Testimonios de lujosa pobreza: chica, no tengo dinero, pero tengo una azotea secreta escondida bajo la manga, a la que podemos acceder gratis y sin permiso, saltándonos el toque de queda de la mercancía. Para lanzar aullidos al sol. Para celebrar la muerte de Dios y jugar al borde del desliz, del cuerpo, del instante, en lo más alto de estos días, que caerán pronto por la curva declinante de nuestras materias primas esquilmadas. Estos días en los que llegamos a ser tan felices a pesar de todo y que tanto echaremos de menos pero hoy solo suceden, como las formas caprichosas que adoptan los remolinos de un río.

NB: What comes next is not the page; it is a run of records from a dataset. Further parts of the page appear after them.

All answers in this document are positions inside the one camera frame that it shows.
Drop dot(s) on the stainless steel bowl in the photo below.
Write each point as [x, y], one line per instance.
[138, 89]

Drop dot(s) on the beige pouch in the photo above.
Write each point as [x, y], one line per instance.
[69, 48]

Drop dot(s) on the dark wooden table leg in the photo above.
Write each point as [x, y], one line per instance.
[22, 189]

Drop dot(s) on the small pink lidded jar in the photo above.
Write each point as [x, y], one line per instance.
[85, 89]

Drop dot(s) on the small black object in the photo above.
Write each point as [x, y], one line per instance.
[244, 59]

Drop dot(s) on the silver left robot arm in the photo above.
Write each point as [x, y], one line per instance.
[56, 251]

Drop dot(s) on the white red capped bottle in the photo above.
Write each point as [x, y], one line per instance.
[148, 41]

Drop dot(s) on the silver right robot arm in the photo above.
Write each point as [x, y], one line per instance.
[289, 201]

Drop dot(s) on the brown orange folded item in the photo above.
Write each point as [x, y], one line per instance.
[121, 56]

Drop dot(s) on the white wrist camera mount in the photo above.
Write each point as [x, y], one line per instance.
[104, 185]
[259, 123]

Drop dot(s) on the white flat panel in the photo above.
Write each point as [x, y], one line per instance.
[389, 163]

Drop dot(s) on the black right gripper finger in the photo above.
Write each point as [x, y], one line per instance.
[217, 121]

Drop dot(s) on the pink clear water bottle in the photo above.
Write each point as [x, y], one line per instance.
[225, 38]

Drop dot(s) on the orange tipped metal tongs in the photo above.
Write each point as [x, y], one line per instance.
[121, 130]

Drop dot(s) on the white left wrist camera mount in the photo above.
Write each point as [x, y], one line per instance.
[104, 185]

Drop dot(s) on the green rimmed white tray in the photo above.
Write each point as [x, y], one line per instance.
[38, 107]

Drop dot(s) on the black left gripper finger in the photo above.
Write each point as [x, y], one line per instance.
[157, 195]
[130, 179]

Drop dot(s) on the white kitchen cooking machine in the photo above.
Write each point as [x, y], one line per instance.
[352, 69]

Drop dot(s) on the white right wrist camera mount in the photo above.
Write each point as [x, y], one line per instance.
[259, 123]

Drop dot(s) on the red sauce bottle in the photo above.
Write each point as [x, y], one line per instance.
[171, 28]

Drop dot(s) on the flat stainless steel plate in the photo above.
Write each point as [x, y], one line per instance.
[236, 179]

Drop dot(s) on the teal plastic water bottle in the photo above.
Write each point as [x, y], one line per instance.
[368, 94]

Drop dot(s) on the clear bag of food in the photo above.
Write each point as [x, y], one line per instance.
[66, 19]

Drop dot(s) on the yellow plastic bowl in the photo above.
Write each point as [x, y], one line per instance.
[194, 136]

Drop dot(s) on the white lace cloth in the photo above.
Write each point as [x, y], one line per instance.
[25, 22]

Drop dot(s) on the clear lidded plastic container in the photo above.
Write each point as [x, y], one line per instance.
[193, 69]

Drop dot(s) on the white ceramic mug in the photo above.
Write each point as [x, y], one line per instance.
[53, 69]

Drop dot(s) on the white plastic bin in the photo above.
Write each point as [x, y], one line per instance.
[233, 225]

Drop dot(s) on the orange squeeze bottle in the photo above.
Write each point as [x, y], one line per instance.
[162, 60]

¿Cómo pude estar tantos años caminando por ahí sin una azotea secreta? Porque nunca se sabe cómo terminan las tardes de Octubre. Porque necesitamos siempre un comodín a la altura de este vértigo. Para decirnos lo que queremos oír. Para dejar que la piel se erice de tiempo concreto, de oportunidad acertada, de privilegio absoluto, de amor loco, de aventura provenzal y canciones canallas. Los tejados de la ciudad ahí abajo, como una muchedumbre a nuestros pies ante la que desplegar la única megalomanía que merece la pena, una megalomanía íntima, clandestina, intraducible, que nos arraigue: poner nombre a los gigantes, a las nubes, mapear los tejados, matar a Kennedy y ejercer de hábiles francotiradores simbólicos. Y el sentirse la flor y la nata de todo el proceso.
360 grados de Madrid para girar alrededor de momentos que se bastan a sí mismos, hasta derrumbarse sobre su propia existencia, dejando huellas que las palabras no saben rastrear.